▶ **WHAT THE TASK REQUIRES**
Extract, without alteration, each line from the start of the listing to the line bearing "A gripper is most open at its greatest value".

▶ **RECORDED DATA**
■ ■ ■ ■ ■

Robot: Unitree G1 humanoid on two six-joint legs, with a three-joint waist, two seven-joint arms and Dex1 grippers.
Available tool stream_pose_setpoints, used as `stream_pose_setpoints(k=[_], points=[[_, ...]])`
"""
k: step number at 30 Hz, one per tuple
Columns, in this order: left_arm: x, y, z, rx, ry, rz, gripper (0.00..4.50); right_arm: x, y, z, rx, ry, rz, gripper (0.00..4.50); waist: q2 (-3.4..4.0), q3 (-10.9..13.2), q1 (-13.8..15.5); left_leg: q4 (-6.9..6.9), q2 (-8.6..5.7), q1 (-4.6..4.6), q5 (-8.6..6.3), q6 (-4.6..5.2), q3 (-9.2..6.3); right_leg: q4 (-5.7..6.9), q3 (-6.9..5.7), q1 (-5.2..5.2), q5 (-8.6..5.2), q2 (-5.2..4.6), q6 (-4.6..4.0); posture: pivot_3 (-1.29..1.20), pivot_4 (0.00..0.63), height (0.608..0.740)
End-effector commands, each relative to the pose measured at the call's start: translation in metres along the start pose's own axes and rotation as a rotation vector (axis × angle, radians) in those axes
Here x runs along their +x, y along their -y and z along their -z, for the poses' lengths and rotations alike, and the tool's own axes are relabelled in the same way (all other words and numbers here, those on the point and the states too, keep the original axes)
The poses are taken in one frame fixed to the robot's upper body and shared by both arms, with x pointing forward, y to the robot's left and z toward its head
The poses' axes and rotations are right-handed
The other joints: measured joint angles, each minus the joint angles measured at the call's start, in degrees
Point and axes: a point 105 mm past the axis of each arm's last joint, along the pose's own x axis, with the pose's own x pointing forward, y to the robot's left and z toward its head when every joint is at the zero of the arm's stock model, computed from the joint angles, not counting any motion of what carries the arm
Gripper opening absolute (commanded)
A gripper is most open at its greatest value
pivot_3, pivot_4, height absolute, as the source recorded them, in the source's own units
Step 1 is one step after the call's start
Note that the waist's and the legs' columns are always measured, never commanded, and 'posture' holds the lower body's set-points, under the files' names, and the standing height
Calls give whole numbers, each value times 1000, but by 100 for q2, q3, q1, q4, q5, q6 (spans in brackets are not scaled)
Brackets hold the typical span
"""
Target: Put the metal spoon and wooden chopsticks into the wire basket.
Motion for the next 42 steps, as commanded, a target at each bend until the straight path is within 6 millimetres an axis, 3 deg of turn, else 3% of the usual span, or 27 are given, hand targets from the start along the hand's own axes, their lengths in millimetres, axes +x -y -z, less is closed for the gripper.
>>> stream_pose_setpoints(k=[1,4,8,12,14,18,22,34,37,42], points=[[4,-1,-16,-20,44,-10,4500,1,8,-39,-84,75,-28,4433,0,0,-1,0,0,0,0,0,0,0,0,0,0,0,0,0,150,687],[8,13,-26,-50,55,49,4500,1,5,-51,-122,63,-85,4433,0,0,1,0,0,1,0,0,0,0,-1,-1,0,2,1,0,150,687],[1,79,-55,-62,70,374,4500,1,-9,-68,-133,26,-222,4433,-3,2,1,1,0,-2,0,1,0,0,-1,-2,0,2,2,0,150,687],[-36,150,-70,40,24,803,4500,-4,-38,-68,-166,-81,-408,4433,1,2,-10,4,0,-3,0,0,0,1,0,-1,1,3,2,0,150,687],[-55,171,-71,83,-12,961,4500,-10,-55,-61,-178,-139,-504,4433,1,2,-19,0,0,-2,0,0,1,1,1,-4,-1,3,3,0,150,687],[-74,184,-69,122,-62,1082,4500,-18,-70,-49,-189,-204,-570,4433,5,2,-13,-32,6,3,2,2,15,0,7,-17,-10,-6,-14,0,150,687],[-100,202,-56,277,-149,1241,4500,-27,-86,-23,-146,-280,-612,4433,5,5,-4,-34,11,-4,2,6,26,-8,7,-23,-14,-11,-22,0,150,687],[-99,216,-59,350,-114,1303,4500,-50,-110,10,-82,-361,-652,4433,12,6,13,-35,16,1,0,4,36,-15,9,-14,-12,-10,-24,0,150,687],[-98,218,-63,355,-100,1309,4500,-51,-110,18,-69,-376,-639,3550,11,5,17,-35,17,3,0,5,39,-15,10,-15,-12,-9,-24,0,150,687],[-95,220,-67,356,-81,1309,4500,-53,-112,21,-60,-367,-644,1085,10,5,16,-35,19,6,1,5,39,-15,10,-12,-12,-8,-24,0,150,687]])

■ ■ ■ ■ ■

▶ **EXERCISE RESPONSE**
Robot: Unitree G1 humanoid on two six-joint legs, with a three-joint waist, two seven-joint arms and Dex1 grippers.
Available tool stream_pose_setpoints, used as `stream_pose_setpoints(k=[_], points=[[_, ...]])`
"""
k: step number at 30 Hz, one per tuple
Columns, in this order: left_arm: x, y, z, rx, ry, rz, gripper (0.00..4.50); right_arm: x, y, z, rx, ry, rz, gripper (0.00..4.50); waist: q2 (-3.4..4.0), q3 (-10.9..13.2), q1 (-13.8..15.5); left_leg: q4 (-6.9..6.9), q2 (-8.6..5.7), q1 (-4.6..4.6), q5 (-8.6..6.3), q6 (-4.6..5.2), q3 (-9.2..6.3); right_leg: q4 (-5.7..6.9), q3 (-6.9..5.7), q1 (-5.2..5.2), q5 (-8.6..5.2), q2 (-5.2..4.6), q6 (-4.6..4.0); posture: pivot_3 (-1.29..1.20), pivot_4 (0.00..0.63), height (0.608..0.740)
End-effector commands, each relative to the pose measured at the call's start: translation in metres along the start pose's own axes and rotation as a rotation vector (axis × angle, radians) in those axes
Here x runs along their +x, y along their -y and z along their -z, for the poses' lengths and rotations alike, and the tool's own axes are relabelled in the same way (all other words and numbers here, those on the point and the states too, keep the original axes)
The poses are taken in one frame fixed to the robot's upper body and shared by both arms, with x pointing forward, y to the robot's left and z toward its head
The poses' axes and rotations are right-handed
The other joints: measured joint angles, each minus the joint angles measured at the call's start, in degrees
Point and axes: a point 105 mm past the axis of each arm's last joint, along the pose's own x axis, with the pose's own x pointing forward, y to the robot's left and z toward its head when every joint is at the zero of the arm's stock model, computed from the joint angles, not counting any motion of what carries the arm
Gripper opening absolute (commanded)
A gripper is most open at its greatest value

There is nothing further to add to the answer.